We know, according to the sine rule of the triangle: $\dfrac{a}{\sin A}=\dfrac{b}{\sin B}=\dfrac{c}{\sin C}=k$ and in other terms, it can be written as:
$\begin{align}
  & a=k\sin A \\
 & b=k\sin B \\
 & c=k\sin C \\
\end{align}$
So, applying this to our expression, we get
$\dfrac{b-c}{b+c}$
$=\dfrac{k\sin B-k\sin C}{k\sin B+k\sin C}$
Now we will take $k$ common from all the terms. On doing so, we get
$\dfrac{\left( \sin B-\sin C \right)}{\left( \sin B+\sin C \right)}$
Now we know that $\operatorname{sinB}-\operatorname{sinC}=2\cos \left( \dfrac{C+B}{2} \right)\sin \left( \dfrac{B-C}{2} \right)$ . On using this in our expression, we get
$\dfrac{2\cos \left( \dfrac{C+B}{2} \right)\sin \left( \dfrac{B-C}{2} \right)}{\left( \sin B+\sin C \right)}$
We also know that $\operatorname{sinB}+\operatorname{sinC}=2\sin \left( \dfrac{C+B}{2} \right)\cos \left( \dfrac{B-C}{2} \right)$ . On using this in our expression, we get
$\dfrac{\cos \left( \dfrac{C+B}{2} \right)\sin \left( \dfrac{B-C}{2} \right)}{\sin \left( \dfrac{C+B}{2} \right)\cos \left( \dfrac{B-C}{2} \right)}$
Now to reach the answer, let’s arrange the above expression according to our need.
$\dfrac{\cos \left( \dfrac{C+B}{2} \right)}{\sin \left( \dfrac{C+B}{2} \right)}\times \dfrac{sin\left( \dfrac{B-C}{2} \right)}{\cos \left( \dfrac{B-C}{2} \right)}$
$=\dfrac{\cos \left( \dfrac{C+B}{2} \right)}{\sin \left( \dfrac{C+B}{2} \right)}\times \dfrac{1}{\dfrac{\cos \left( \dfrac{B-C}{2} \right)}{\sin \left( \dfrac{B-C}{2} \right)}}$
Now we know that $\dfrac{\sin X}{\cos X}=\tan X$ . So, we can write our expression as
 $tan\left( \dfrac{C+B}{2} \right)\times \dfrac{1}{\tan \left( \dfrac{B-C}{2} \right)}$
$=\dfrac{\tan \left( \dfrac{B+C}{2} \right)}{\tan \left( \dfrac{B-C}{2} \right)}$
The left-hand side of the equation given in the question is equal to the right-hand side of the equation.
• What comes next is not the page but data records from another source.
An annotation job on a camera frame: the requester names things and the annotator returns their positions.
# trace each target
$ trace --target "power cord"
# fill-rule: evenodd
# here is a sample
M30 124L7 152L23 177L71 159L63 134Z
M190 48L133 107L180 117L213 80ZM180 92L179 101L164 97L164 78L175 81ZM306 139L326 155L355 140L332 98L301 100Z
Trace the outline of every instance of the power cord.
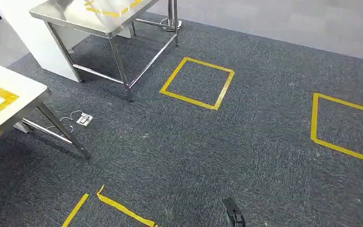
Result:
M74 121L74 119L72 118L72 115L73 114L75 114L75 113L77 113L77 112L81 112L81 114L84 114L84 112L83 111L81 111L81 110L76 110L76 111L73 111L73 112L71 112L70 113L70 117L61 117L60 118L60 122L62 122L62 120L63 119L69 119L69 120L71 120L71 121ZM71 131L70 131L70 133L72 133L73 131L74 131L74 127L73 126L71 126L71 125L69 125L69 127L71 127ZM56 126L55 125L52 125L52 126L48 126L48 127L46 127L45 129L51 129L51 128L56 128Z

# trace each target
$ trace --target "gray carpet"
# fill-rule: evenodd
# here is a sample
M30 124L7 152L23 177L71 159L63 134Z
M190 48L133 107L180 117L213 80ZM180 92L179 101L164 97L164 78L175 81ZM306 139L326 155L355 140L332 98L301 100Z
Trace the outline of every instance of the gray carpet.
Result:
M128 73L171 35L147 28L117 38ZM235 71L218 111L158 93L186 56ZM102 38L88 37L73 58L118 76ZM30 54L10 68L46 84L58 116L80 109L96 119L72 124L89 161L39 132L0 138L2 227L61 226L84 193L70 226L142 226L98 200L102 184L103 195L160 226L223 227L228 196L248 226L363 226L363 161L310 140L314 92L363 105L362 59L185 21L181 45L147 71L131 103L117 84L86 73L85 83L72 82ZM189 64L169 90L212 104L224 81L222 72ZM363 153L363 112L319 105L318 138ZM37 111L29 118L50 125Z

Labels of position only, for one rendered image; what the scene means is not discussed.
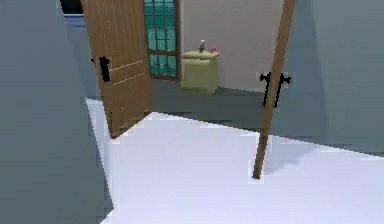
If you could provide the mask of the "pale yellow sink cabinet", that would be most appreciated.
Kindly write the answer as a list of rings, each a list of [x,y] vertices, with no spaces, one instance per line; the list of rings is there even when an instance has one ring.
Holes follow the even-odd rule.
[[[182,55],[184,67],[181,87],[198,91],[203,94],[213,94],[219,85],[217,58],[219,52],[187,51]]]

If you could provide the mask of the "teal glass shower door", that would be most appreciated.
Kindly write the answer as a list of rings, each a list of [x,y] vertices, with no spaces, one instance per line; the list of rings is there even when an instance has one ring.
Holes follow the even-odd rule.
[[[176,80],[179,73],[178,0],[144,0],[150,74]]]

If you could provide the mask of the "brown wooden room door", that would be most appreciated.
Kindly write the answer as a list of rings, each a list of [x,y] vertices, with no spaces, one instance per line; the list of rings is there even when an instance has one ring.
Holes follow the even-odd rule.
[[[266,147],[268,142],[268,136],[271,130],[274,105],[277,99],[280,76],[282,74],[282,68],[285,61],[291,22],[294,15],[295,2],[296,0],[284,0],[283,2],[278,35],[276,40],[276,46],[275,46],[275,51],[273,56],[273,63],[271,67],[270,84],[268,88],[266,105],[264,108],[263,121],[262,121],[261,131],[259,135],[259,142],[258,142],[257,152],[255,155],[254,168],[252,173],[252,178],[256,180],[261,179],[263,163],[264,163],[264,158],[266,154]]]
[[[144,0],[81,0],[92,58],[110,60],[110,81],[94,64],[109,136],[121,136],[152,111]]]

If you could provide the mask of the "dark window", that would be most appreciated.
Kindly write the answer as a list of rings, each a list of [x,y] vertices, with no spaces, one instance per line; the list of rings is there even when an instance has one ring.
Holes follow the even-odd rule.
[[[82,14],[81,0],[60,0],[64,14]]]
Hence, we can say that we have proved the equation given in the question.

Note: Be careful about the calculation and the signs while opening the brackets. Also, you need to learn the sine rule and the cosine rule as they are used very often. The k in the sine rule is twice the radius of the circumcircle of the triangle, i.e., sine rule can also be written as $\dfrac{a}{\sin A}=\dfrac{b}{\sin B}=\dfrac{c}{\sin C}=k=2R=\dfrac{abc}{2\Delta }$ , where $\Delta $ represents the area of the triangle. Alternately, you can solve the above question using Napier’s analogy, according to which $\tan \dfrac{B-C}{2}$ is equal to $\dfrac{b-c}{b+c}\cot \dfrac{A}{2}$.